There are significant differences between the platforms:

  • Omega B (rear‑wheel drive): Paired with manual gearboxes coded R25 or R28. These gearboxes are virtually indestructible, but the gear selector (shifter) tends to wear, making the shift feel “rubbery”. The automatic gearbox is the GM AR25, a classic 4‑speed unit. It’s reliable but very slow to shift.
  • Vectra B (front‑wheel drive): Uses the manual F25. It has a long shifter throw but is robust. The automatic is usually the Japanese Aisin AW50‑40, also a 4‑speed, more durable than the GM unit in the Omega but similarly sluggish.

Failures on manual gearboxes are very rare, usually limited to ageing oil seals. On automatics, the biggest problems are failed solenoids and a worn torque converter.
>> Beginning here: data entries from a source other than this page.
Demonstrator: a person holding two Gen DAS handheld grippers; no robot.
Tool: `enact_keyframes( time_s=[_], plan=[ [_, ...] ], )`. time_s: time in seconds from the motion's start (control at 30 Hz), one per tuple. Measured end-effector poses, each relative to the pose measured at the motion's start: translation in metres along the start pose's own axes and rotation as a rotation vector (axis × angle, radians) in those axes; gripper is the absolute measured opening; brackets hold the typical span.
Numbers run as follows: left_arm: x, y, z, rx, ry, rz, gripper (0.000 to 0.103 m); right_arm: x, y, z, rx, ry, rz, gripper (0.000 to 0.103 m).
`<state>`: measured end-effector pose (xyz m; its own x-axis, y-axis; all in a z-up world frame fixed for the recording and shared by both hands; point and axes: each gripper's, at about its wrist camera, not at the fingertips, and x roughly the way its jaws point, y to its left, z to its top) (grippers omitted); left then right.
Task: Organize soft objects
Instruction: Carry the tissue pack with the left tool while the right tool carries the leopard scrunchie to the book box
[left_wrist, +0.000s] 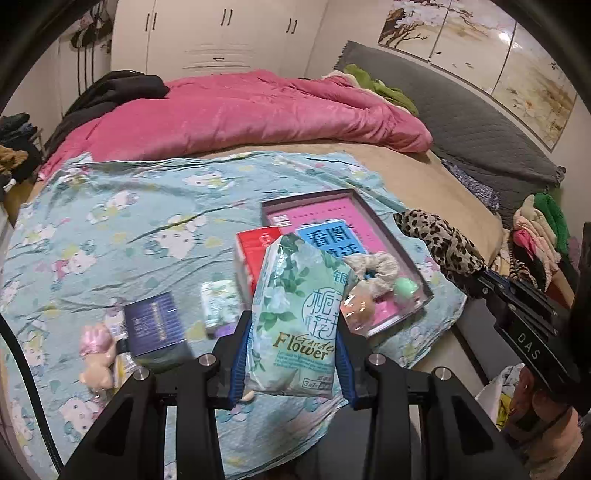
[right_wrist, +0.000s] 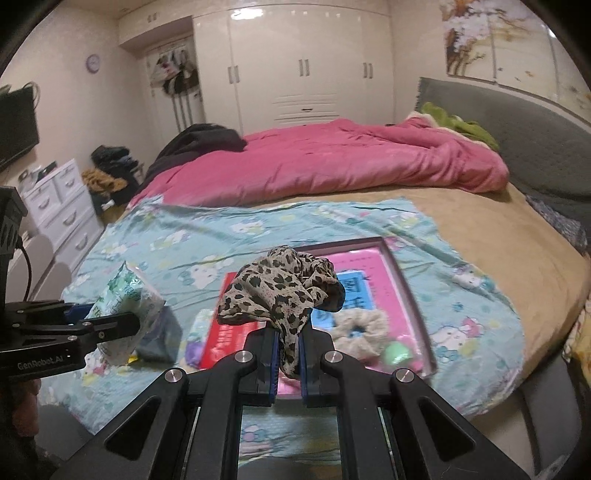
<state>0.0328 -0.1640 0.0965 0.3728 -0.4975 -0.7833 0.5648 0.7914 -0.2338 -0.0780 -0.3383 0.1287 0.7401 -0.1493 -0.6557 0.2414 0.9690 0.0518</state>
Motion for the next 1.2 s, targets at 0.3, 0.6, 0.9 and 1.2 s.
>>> enact_keyframes(
  time_s=[0.3, 0.6, 0.9, 1.2],
  plan=[
    [0.047, -0.028, 0.013, 0.028, 0.048, -0.02, 0.04, 0.003, -0.036, -0.007, 0.043, 0.008, -0.039, 0.008],
    [0.091, -0.048, 0.02, 0.062, 0.078, 0.026, 0.04, 0.029, -0.057, -0.013, 0.044, 0.043, -0.053, 0.008],
    [0.137, -0.057, 0.025, 0.096, 0.126, 0.066, 0.04, 0.062, -0.081, -0.017, 0.069, 0.076, -0.05, 0.008],
    [0.164, -0.069, 0.03, 0.153, 0.138, 0.098, 0.04, 0.091, -0.093, -0.024, 0.091, 0.113, -0.047, 0.008]
  ],
)
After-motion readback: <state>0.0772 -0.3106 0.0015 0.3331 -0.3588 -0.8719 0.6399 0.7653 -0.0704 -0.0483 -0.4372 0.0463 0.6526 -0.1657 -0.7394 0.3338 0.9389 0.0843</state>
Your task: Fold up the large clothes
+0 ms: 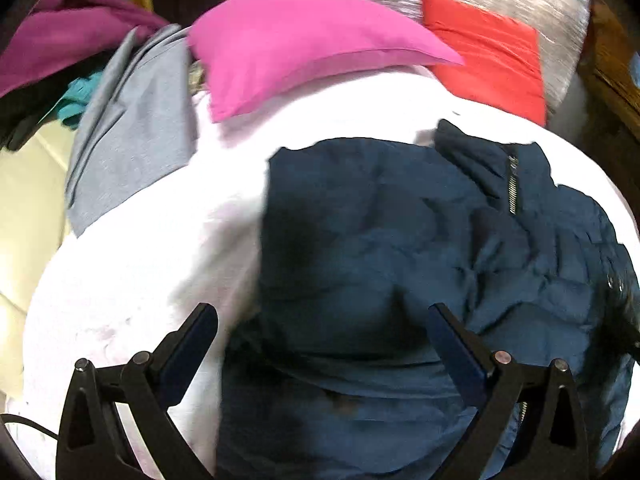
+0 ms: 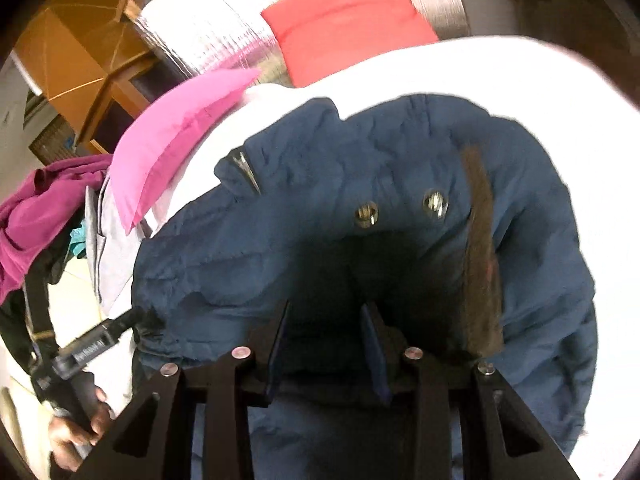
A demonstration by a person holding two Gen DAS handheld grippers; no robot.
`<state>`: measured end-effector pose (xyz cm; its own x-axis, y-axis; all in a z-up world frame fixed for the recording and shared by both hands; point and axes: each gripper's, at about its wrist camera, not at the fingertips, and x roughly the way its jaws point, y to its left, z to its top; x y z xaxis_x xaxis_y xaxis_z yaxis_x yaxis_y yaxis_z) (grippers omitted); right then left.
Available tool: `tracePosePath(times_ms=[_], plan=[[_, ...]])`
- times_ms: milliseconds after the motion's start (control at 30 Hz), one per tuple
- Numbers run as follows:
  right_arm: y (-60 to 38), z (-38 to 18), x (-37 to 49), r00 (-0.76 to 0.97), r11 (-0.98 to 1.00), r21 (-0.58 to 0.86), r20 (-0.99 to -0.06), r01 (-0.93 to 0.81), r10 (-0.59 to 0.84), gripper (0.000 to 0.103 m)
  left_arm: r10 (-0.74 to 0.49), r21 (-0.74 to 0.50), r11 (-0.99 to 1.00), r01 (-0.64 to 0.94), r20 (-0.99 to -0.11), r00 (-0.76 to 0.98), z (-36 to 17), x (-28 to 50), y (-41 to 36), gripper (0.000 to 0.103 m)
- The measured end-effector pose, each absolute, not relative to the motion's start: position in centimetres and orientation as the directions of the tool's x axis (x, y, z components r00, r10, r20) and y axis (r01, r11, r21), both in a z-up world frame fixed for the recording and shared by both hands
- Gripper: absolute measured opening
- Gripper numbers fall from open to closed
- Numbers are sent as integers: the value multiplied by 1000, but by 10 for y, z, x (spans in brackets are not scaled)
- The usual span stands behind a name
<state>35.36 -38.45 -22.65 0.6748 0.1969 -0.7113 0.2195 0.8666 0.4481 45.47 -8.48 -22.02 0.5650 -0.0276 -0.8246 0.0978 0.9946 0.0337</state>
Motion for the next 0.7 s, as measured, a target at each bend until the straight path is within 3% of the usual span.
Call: tracePosePath(times_ms=[100, 200, 367, 533, 700], plan=[[-386, -219, 349, 688, 878, 420, -708, 229, 159, 40, 25, 74, 995, 69, -838, 546, -232, 460, -79, 103], [-391, -233, 354, 645, 864, 423, -747, 274, 161, 49, 55, 115, 989, 96, -873, 484, -258, 468, -81, 103], [-386, -253, 368, 584, 881, 383, -795, 278, 162, 53, -13, 20, 997, 70, -900, 436, -264, 470, -70, 103], [-386, -249, 365, 595, 876, 395, -786, 278, 166, 54, 13, 63, 995, 83, -863, 505, -240, 460, -74, 103], [-380, -224, 353, 681, 880, 422, -712, 217, 173, 54, -42, 24, 994, 107, -816, 577, -213, 449, -78, 103]])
Symptoms of a failing automatic include jerks when shifting from “N” to “D”, delayed gear changes, or harsh “kicks” when the gearbox downshifts on an incline.

Gearbox service intervals

For automatic gearboxes, the ATF oil and filter should be changed every 60,000 km. Unfortunately, many owners ignore this, which leads to the above‑mentioned failures that are expensive (depending on the market) to repair. For manuals, the manufacturer specified “lifetime” oil, but according to good workshop practice it’s advisable to check the oil level and top up or fully replace it at 80,000 to 100,000 km. The oil capacity of the manual is about 1.9 litres.

Buying used and Conclusion

What to check before buying?

  • Visual inspection under the bonnet: Use a flashlight to inspect the “V” between the two cylinder heads. If there’s oil or coolant pooling there, the oil cooler is leaking. Remove the decorative engine cover and check the edges of the valve covers. If they’re oily and caked in grime, you’re looking at removing the intake manifold and replacing them (not a small job).
  • Noise on cold start: Let the car sit overnight before starting it. Listen for metallic “rattling” during the first 3 to 5 seconds. That’s the hydraulic lifters. If they quiet down quickly, it’s fine. If they keep tapping while the engine warms up, the engine has been poorly maintained and the oil hasn’t been changed regularly.
  • Expansion tank: Open the coolant expansion tank. The coolant should be clean (clear red/pink or blue). If there’s sludge the colour of milky coffee (“mayonnaise”) on the cap, walk away from that car or demand a serious price reduction.
  • Running on LPG: If the car has LPG, test it at idle, blip the throttle sharply and let it drop. It must not shake or stall. Switch to petrol and make sure it behaves the same – faulty petrol injectors are a common problem on LPG‑equipped cars.
  • Major service history: If the seller cannot clearly prove when the timing belt was last changed (invoice or service booklet), immediately factor the cost of a full major service into your initial post‑purchase expenses. Relying on “trust me, it was done” with this engine is a recipe for disaster.

Final verdict: Who is this engine for?

Opel’s X25XE V6 is now something of a reserved classic. It’s not for beginners, nor for someone who just wants an economical A‑to‑B city runabout. Its upkeep requires enthusiasm, a good workshop (with proper tools for timing a V6) and a budget ready for higher fuel consumption and wear items (such as the entire front suspension on the heavy Omega, which suffers under the engine’s weight).

However, for drivers who appreciate the velvety operation of a naturally aspirated V6, cabin silence at high speeds and the comfort once offered by 1990s cruisers – especially with a well‑tuned LPG system that cuts running costs – this engine is a great ticket into the world of a forgotten, robust automotive era.